What to work on
Search the material below for the string "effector" and extract each line that has it.

Information provided
'''

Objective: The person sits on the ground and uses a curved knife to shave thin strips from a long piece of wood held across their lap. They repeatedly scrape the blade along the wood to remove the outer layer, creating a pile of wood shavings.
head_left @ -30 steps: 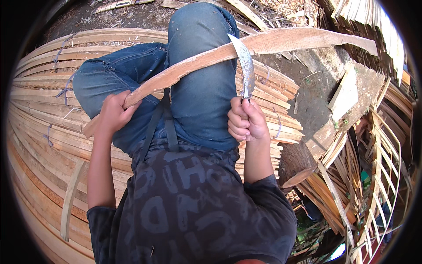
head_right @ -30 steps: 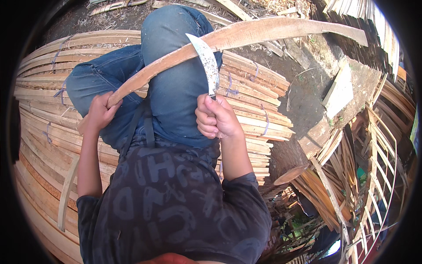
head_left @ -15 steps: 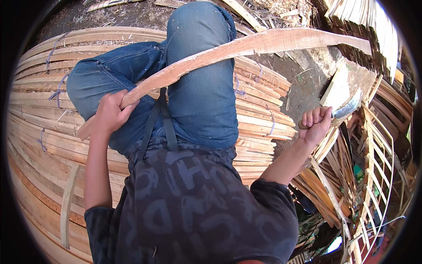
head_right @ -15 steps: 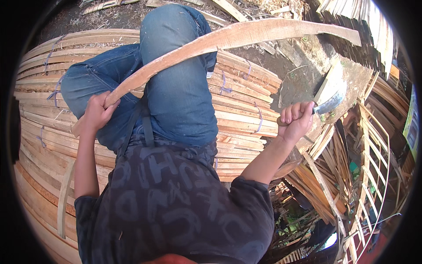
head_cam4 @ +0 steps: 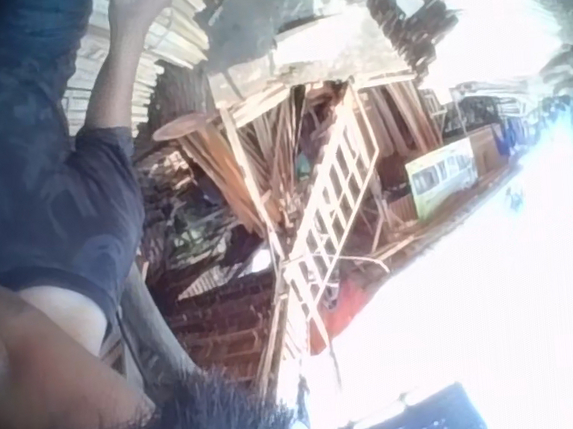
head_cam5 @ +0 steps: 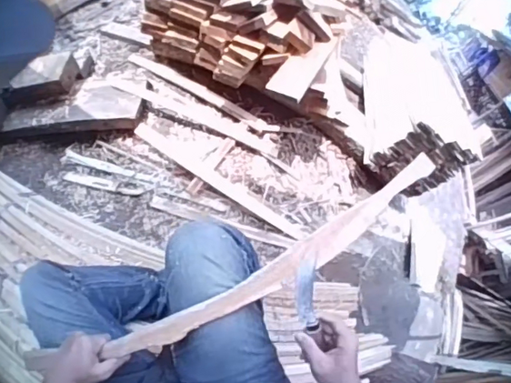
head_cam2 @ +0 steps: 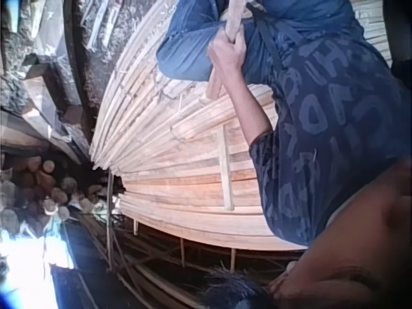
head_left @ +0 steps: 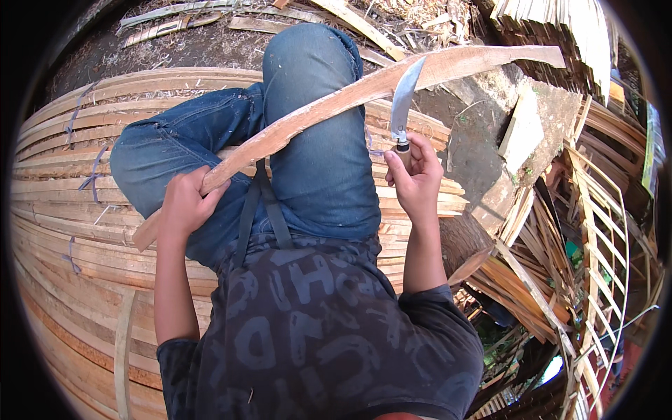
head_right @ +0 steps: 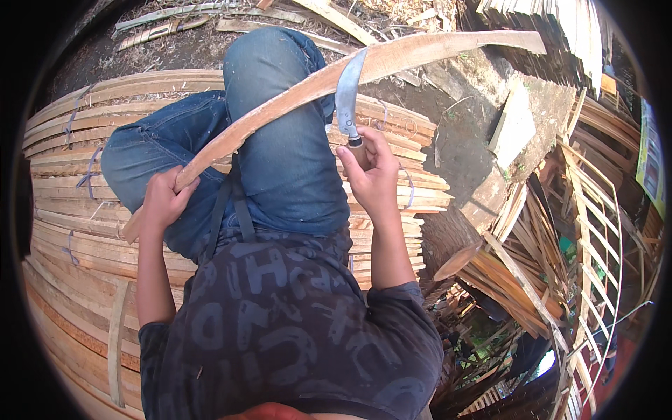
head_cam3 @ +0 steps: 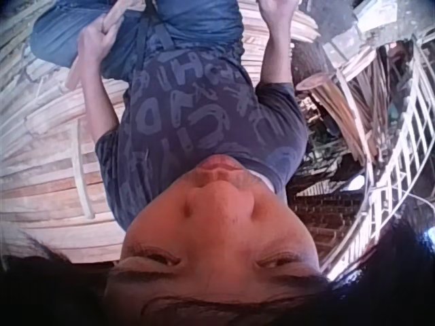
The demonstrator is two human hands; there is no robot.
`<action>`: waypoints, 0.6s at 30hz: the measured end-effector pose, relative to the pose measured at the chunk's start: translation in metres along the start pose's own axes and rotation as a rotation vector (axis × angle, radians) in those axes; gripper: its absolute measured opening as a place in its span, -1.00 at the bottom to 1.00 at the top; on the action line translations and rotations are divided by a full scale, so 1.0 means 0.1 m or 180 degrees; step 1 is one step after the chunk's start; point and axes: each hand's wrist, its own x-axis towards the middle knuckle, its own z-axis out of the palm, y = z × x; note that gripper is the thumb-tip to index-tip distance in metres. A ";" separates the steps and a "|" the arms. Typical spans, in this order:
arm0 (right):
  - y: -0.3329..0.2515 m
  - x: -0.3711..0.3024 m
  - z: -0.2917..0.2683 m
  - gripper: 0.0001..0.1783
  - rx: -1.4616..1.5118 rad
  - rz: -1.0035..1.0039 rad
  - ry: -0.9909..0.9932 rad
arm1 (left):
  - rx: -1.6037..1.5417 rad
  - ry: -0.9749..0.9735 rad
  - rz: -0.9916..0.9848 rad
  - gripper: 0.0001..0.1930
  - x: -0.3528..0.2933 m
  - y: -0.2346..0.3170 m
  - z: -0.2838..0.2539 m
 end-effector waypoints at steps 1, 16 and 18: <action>0.03 0.06 -0.12 -0.63 -0.0110 -0.0245 0.0143 | -0.0021 -0.0002 -0.0001 -0.67 0.01 0.00 0.00; -0.12 0.12 -0.56 -0.53 -0.0688 -0.0240 0.0222 | -0.0120 0.0034 0.0038 -0.64 -0.02 -0.07 -0.01; -0.18 0.17 -0.54 -0.58 -0.0212 -0.0413 0.0607 | -0.0120 0.0023 0.0042 -0.64 -0.01 -0.06 -0.01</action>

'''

Answer to the exercise
`<action>`: waypoints, 0.6s at 30hz: the measured end-effector pose, relative to the pose measured at the chunk's start: translation in metres along the start pose's own axes and rotation as a rotation vector (axis × angle, radians) in those axes; gripper: its absolute measured opening as a place in its span, -1.00 at the bottom to 1.00 at the top; on the action line translations and rotations are divided by a full scale, so 1.0 means 0.1 m or 180 degrees; step 1 is one step after the chunk's start; point and axes: each hand's wrist, its own x-axis towards the middle knuckle, its own z-axis out of the palm, y = z × x; note that gripper is the thumb-tip to index-tip distance in metres. A ";" separates the steps and a "|" the arms. Typical spans, in this order:
 end-effector waypoints at steps 1, 16 and 18: <action>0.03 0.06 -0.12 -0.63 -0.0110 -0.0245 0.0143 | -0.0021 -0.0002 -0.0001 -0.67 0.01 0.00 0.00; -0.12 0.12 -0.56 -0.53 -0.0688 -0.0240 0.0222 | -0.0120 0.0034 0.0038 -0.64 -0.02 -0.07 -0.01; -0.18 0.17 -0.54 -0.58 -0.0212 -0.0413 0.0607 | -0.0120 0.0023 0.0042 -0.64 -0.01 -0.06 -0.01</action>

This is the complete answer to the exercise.